# Trials HD - Xbox 360



## Ranbay (Aug 28, 2009)

anyone got this off the arcade yet?

it's awesome !!

like kick start or something.

1200 points well spent, but it's a joypad buster... almost chucked it at the wall few times.


----------



## Kid_Eternity (Aug 28, 2009)

Looks nice but don't really dig bike games, find them too fiddly...


----------



## digitell (Oct 13, 2009)

Got this a couple of days ago, agree with Bob that is is fantastic. Some of the later levels are really tough but it's so addictive.


----------



## Sunray (Oct 13, 2009)

B0B2oo9 said:


> anyone got this off the arcade yet?
> 
> it's awesome !!
> 
> ...



Its great, but some of the sections make those hard jump sequences in Jet Set Willy look trivial.  On a hard level I racked up 400 faults to get through the level.  I know what I need to do, just the perfection of timing is immense.


----------



## wreckhead (Oct 13, 2009)

As a PS3 owner I admit to being jealous (how much is a 360 now?)


----------



## dweller (Oct 13, 2009)

wreckhead said:


> As a PS3 owner I admit to being jealous (how much is a 360 now?)

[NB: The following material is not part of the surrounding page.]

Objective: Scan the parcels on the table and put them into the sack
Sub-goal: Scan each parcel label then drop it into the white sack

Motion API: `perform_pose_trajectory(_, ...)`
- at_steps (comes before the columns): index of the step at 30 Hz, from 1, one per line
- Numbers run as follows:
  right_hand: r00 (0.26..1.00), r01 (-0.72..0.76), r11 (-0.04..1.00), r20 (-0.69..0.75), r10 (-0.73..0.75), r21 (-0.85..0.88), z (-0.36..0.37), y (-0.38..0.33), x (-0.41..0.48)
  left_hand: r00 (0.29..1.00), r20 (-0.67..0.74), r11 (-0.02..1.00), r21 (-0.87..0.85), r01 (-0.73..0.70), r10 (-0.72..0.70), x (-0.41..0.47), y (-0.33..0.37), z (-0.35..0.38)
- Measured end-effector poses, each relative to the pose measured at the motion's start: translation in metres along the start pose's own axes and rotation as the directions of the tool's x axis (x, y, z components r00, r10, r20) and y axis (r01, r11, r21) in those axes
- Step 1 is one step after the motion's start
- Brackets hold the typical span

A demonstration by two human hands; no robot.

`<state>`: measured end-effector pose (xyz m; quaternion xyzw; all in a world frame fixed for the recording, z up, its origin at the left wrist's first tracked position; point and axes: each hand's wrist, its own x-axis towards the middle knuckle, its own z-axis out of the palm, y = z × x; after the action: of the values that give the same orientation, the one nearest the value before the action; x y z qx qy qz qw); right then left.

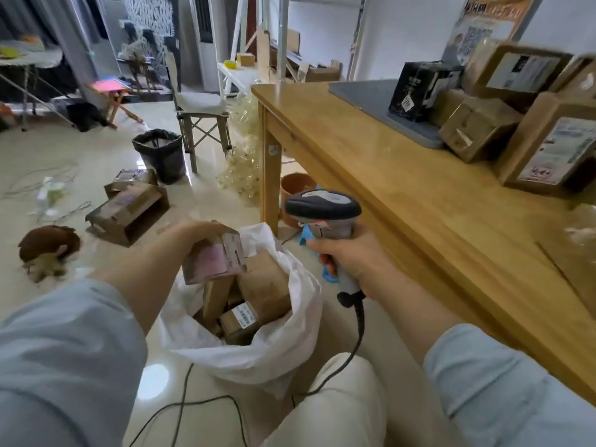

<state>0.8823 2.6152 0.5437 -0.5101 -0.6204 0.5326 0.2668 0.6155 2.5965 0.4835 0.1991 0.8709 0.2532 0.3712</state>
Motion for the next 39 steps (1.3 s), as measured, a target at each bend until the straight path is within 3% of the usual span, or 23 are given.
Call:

If you have a PC you can dl and play this on Steam.


----------



## wreckhead (Oct 14, 2009)

*dusts off pc*

*considers time of night*


----------



## Ranbay (Feb 5, 2012)

The new one is out, Trials Evolution.... and it's fucking mint


----------



## mr steev (Feb 5, 2012)

I've had this on the xbox for a fair few months now. It's extremely addictive and ridiculously difficult to get golds on some of the levels. A great game


----------



## Ranbay (Feb 5, 2012)

Well the new one is out i a few moths, and if you think the first one is hard check this out....


----------



## Ranbay (Apr 12, 2012)

*Release Date*: April 18, 2012


----------



## Kid_Eternity (Apr 12, 2012)

Played the demo, have to say don't usually like this type of game but found this addictive!


----------



## Ranbay (Apr 12, 2012)

It's a joypad breaker for sure


----------



## Ranbay (Apr 18, 2012)




----------



## mr steev (Apr 18, 2012)

^^that's tonight's entertainment sorted then


----------



## The Boy (May 3, 2012)

downloaded this two nights ago.  Haven't had much sleep since.  Good to know there is a new one for when I've finished .


----------



## Ranbay (Sep 24, 2012)

New DLC out tomorrow for evolution


----------



## mr steev (Sep 27, 2012)

B0B2oo9 said:


> New DLC out tomorrow for evolution


 
Getting my hopes up! 
There doesn't seem to be anything available yet, athough I've read a few reports of stuff being released in September/October. There's a trailer online apparently, but no date


----------



## Ranbay (Sep 27, 2012)

mr steev said:


> Getting my hopes up!
> There doesn't seem to be anything available yet, athough I've read a few reports of stuff being released in September/October. There's a trailer online apparently, but no date


 
Sorry was told the other day it was out, it's meant to be out in Sept.....


----------



## Yetman (Oct 2, 2012)

I can't get past the big balls level on Trials HD. Fucking well hard


----------



## The Boy (Oct 2, 2012)

That's the one where me and my mate found out there was a limit to the number of crashes


----------



## Boris Sprinkler (Oct 3, 2012)

Got this last night after reading this thread and got up to the hard levels quickly enough. But then my girlfriend noticed I had gone from just sitting there casually tapping away to full on tongue out of the mouth following the controller with my body.


----------



## Ranbay (Oct 3, 2012)

Boris Sprinkler said:


> Got this last night after reading this thread and got up to the hard levels quickly enough. But then my girlfriend noticed I had gone from just sitting there casually tapping away to full on tongue out of the mouth following the controller with my body.


 
I do that


----------



## de_dog (Oct 3, 2012)

reminds me of 1999's Edgar Torrenteras Extreme Biker.
And escaping from the world in MS's Motorcross Madness would fire you miles back into the map.

Always wanted a bit more realism in my bike games though


----------



## Ranbay (Oct 4, 2012)

> Hello! In advance of the imminent release of the first Trials Evolution DLC, Origin of Pain (which is currently in certification), we have created a Title Update. You will need to accept the Title Update in order to use the DLC.


----------



## Ranbay (Oct 6, 2012)

DLC is out!!!
the BMX stuff is ace, but only 3 tracks


----------



## mr steev (Oct 7, 2012)

So where are the squirrels?


----------



## Ranbay (Feb 26, 2014)

Yeah?

PC
Xbox 360
Xbone
PS4


----------



## Supine (Feb 26, 2014)

At last, a game that can help justify a new console


----------



## Fez909 (Feb 26, 2014)

That looks absolutely amazing...no PS3?


----------



## Ranbay (Feb 26, 2014)

nope sorry

http://www.redlynx.com/games/trials-fusion


----------



## Fez909 (Feb 26, 2014)

Meh. 

Fair enough. I'll get the PC version.


----------